Une tournée plus vaste au Moyen-Orient avait un temps été envisagée. Au final, la présence de nombreux acteurs à la COP a convaincu l’Elysée d’en faire un rendez-vous climatico-diplomatique d’envergure.
Mais l’ambition initiale a été en partie contrariée.
Stratégie brouillée
L’influent prince héritier saoudien, Mohammed ben Salmane, qui y avait donné rendez-vous à Emmanuel Macron, n’est finalement pas venu aux Emirats voisins. Et une rencontre espérée de plusieurs dirigeants arabes réunis simultanément autour du président français, qui aurait pu décupler son message, n’a pas pu se tenir.
Quant à Benjamin Netanyahu et au président de l’Autorité palestinienne, Mahmoud Abbas, ils n’étaient pas à Dubaï, et aucune étape en Israël ou à Ramallah n’est au programme.
“La France, Macron, n’arrivent pas à véritablement trouver leur place dans cette crise”, estime Agnès Levallois, de l’Institut de recherche et d’études sur la Méditerranée et le Moyen-Orient.
Selon elle, le président a perdu un peu de son crédit en lançant fin octobre à Jérusalem, sans avoir préparé le terrain, l’idée d’enrôler les pays arabes dans une coalition internationale contre le Hamas. Puis, après avoir été critiqué pour un alignement trop net en faveur d’Israël, son appel à “arrêter” de bombarder des civils a pu tendre ses relations avec le chef du gouvernement israélien.
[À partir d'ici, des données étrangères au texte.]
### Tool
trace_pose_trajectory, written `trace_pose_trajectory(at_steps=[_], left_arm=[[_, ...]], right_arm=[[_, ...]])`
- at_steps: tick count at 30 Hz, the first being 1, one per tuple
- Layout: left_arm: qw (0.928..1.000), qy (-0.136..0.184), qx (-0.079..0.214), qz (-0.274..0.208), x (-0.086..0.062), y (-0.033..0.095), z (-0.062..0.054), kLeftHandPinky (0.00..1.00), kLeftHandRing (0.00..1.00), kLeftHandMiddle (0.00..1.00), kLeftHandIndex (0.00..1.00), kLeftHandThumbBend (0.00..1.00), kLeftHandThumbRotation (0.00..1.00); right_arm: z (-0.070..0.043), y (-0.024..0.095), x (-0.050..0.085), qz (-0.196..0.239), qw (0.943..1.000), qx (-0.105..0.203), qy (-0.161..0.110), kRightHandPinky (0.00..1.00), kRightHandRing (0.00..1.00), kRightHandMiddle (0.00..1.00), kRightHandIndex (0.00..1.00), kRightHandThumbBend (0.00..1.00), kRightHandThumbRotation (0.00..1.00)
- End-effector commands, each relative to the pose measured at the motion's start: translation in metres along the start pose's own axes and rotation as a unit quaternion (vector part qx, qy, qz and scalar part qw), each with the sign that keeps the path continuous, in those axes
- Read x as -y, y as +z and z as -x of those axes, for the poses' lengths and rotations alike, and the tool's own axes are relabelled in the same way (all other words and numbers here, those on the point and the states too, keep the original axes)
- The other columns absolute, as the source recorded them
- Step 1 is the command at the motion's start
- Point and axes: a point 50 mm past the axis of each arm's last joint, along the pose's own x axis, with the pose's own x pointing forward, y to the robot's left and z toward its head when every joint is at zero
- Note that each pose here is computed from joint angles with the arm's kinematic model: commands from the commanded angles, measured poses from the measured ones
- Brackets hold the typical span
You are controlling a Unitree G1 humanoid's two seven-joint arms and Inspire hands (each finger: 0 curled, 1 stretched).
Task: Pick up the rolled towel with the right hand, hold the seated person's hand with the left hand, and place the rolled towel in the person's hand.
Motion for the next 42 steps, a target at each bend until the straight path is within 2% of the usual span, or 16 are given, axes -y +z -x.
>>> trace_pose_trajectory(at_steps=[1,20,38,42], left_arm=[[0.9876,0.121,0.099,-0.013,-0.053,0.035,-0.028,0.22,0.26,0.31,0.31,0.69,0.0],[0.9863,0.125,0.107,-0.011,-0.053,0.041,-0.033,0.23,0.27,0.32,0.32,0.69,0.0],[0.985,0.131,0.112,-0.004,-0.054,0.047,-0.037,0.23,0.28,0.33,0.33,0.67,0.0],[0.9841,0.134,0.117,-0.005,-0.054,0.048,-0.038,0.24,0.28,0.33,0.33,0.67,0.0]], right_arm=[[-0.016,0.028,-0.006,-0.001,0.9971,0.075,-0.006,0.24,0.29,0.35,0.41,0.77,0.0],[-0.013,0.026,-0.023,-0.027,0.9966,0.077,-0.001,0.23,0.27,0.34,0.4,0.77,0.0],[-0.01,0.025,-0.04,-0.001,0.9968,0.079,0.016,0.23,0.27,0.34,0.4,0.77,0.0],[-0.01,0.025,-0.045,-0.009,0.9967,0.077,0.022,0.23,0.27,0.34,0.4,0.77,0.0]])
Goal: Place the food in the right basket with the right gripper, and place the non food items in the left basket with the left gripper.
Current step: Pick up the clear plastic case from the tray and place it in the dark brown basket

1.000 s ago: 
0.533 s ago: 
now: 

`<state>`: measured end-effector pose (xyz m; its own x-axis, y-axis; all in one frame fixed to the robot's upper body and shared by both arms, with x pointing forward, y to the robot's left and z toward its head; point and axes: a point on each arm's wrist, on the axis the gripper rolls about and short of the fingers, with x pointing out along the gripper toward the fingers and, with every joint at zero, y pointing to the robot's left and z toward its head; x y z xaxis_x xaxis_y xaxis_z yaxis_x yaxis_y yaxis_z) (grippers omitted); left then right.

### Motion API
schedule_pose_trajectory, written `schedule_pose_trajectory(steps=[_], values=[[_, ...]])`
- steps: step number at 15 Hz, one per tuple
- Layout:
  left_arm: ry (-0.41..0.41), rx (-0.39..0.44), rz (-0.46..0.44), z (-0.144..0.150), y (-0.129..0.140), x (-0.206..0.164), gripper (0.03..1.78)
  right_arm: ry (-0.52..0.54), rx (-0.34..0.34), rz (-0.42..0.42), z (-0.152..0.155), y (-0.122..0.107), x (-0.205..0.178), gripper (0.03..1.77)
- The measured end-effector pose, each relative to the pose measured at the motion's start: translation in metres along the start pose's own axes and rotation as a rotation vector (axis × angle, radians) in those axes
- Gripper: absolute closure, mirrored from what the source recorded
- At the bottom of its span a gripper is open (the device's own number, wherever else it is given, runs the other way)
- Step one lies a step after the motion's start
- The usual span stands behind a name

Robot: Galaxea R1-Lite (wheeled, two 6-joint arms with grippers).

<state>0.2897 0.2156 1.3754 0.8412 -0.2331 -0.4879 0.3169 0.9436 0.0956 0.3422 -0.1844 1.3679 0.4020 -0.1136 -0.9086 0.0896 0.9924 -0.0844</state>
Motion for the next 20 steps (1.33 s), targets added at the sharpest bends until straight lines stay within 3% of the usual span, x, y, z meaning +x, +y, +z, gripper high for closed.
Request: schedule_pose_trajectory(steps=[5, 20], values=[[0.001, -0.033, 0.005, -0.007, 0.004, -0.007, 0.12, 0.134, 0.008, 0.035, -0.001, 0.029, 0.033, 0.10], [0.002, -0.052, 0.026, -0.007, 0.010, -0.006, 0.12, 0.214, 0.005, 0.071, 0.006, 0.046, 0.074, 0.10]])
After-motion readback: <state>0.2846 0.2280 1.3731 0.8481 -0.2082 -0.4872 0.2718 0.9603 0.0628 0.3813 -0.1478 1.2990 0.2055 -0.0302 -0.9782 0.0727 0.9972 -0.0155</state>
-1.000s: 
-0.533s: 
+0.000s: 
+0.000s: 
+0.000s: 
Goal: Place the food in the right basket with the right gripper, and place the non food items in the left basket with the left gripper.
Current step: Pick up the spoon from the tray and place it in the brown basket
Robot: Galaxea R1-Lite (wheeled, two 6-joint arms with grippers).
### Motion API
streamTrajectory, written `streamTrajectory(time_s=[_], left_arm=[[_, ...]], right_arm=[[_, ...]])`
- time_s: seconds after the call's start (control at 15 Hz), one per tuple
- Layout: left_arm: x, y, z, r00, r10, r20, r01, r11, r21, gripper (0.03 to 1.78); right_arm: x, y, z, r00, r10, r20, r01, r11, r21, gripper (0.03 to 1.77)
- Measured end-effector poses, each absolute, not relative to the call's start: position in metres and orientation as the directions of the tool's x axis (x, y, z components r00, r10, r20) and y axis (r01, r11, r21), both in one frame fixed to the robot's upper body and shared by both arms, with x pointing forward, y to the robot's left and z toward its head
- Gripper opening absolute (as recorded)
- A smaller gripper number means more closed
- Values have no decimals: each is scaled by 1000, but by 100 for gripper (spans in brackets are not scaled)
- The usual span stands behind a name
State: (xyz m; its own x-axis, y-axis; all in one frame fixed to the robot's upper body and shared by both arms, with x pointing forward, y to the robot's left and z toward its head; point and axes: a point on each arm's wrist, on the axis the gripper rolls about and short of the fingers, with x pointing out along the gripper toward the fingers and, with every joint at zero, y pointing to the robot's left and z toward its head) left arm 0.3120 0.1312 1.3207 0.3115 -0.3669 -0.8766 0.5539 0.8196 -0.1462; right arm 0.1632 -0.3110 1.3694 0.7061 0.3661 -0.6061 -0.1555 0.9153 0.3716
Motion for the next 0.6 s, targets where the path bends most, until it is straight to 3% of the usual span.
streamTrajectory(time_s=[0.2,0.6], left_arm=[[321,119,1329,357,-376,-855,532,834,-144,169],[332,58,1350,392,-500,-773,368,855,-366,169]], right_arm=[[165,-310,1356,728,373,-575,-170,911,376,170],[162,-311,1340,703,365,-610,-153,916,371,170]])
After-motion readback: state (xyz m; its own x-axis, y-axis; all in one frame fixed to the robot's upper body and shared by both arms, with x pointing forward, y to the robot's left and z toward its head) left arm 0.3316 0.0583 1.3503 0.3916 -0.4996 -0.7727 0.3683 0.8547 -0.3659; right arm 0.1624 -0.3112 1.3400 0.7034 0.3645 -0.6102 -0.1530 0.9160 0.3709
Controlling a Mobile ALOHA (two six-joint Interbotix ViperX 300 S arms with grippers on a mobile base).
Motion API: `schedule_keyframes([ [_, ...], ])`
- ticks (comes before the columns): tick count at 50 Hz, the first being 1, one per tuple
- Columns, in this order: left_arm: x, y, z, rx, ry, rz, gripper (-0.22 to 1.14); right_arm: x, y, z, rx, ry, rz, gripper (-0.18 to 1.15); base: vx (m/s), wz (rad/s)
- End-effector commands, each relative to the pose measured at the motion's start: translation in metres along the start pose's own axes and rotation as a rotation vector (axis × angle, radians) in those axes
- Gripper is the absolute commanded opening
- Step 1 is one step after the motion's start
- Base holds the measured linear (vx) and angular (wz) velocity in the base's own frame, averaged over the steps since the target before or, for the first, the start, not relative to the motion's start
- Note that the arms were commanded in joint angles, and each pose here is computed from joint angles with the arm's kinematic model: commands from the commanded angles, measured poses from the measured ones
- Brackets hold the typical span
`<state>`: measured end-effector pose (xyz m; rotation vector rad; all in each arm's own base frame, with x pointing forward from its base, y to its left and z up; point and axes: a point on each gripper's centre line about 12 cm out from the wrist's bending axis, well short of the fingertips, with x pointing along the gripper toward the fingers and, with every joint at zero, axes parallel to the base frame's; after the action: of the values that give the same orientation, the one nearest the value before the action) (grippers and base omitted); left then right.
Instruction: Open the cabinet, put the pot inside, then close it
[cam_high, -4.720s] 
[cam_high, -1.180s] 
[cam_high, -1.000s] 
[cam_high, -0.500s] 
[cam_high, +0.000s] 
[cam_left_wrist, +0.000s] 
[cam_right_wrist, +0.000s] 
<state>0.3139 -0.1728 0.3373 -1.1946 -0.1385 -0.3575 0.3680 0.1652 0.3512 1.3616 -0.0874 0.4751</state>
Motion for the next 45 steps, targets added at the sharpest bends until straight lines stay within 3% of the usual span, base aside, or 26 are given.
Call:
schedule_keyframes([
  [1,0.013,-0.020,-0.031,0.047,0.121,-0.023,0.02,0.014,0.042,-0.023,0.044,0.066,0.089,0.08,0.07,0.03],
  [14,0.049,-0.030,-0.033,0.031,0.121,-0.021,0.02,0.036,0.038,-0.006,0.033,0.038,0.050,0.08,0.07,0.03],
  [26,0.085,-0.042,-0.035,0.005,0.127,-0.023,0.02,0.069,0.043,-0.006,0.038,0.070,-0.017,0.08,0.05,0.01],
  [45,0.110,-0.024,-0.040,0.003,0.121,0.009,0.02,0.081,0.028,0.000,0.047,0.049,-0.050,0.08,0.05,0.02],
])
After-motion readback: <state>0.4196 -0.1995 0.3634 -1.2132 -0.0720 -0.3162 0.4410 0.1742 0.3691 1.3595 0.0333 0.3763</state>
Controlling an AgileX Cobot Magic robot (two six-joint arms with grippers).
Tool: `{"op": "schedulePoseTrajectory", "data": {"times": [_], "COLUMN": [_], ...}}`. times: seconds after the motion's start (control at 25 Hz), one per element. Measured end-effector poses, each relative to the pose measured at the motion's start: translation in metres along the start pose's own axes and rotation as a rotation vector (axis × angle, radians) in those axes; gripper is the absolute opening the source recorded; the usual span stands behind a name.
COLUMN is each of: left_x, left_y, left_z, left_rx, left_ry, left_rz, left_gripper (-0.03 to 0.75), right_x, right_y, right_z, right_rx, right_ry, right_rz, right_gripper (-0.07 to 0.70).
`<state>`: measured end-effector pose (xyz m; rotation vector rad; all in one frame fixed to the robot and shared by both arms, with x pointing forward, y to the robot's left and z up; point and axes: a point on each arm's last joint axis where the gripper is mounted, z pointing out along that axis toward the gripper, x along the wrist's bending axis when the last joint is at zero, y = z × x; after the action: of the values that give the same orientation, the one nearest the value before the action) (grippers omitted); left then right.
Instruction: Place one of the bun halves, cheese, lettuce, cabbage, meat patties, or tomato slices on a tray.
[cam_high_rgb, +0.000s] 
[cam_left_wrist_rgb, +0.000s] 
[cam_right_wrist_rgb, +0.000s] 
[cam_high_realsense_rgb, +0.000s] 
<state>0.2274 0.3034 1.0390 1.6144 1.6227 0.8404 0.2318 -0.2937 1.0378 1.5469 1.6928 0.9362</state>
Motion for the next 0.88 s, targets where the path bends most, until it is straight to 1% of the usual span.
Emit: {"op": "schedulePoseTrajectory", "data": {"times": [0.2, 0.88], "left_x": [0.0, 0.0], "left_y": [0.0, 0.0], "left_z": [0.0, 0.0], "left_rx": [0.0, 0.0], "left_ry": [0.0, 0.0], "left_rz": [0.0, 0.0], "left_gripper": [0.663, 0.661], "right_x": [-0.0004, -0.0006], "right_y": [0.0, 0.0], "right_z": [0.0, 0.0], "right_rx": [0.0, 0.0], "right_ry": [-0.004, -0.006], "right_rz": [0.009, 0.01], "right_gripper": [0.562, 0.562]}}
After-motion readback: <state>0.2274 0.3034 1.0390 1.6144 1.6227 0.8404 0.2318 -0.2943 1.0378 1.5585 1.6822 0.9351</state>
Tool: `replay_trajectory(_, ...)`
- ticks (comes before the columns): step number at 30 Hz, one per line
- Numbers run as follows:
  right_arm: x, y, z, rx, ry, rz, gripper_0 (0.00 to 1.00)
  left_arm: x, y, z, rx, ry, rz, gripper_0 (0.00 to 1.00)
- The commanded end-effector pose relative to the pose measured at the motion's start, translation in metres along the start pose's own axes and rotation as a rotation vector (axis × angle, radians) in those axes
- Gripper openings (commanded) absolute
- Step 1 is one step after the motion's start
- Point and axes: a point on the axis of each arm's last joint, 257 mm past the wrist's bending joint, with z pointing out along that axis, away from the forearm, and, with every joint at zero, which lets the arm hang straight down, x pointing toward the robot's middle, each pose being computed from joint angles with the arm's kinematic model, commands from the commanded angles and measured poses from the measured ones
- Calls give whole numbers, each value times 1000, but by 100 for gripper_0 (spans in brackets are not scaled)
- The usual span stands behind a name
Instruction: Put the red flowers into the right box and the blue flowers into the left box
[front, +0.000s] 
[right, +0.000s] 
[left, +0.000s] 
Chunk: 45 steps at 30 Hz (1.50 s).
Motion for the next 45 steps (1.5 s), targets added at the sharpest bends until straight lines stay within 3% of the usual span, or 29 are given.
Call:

Une recherche d’équilibre “au gré des réactions” qui brouille sa stratégie, déplore la chercheuse.
Emmanuel Macron est désormais face à deux difficultés.
Côté israélien, les diplomates français ne cachent pas leur inquiétude au sujet d’opérations militaires qui visent aussi le sud de la bande de Gaza, contrairement aux engagements en faveur de zones “sûres” pour les civils.
Parallèlement, la France recherche la formule pour renforcer une Autorité palestinienne vacillante afin qu’elle puisse, le moment venu, assumer le contrôle de Gaza.
Mais dans les deux cas, les moyens de pression font défaut. Quant à la solution à deux Etats défendue avec ténacité par Paris, nul ne connaît vraiment le chemin pour y parvenir.
“Tout seul, Emmanuel Macron ne peut pas y arriver”, note Agnès Levallois. “En revanche, l’Europe dispose de leviers. On a une vraie carte européenne à jouer”, ajoute-t-elle, regrettant qu’elle soit à ce stade inexistante.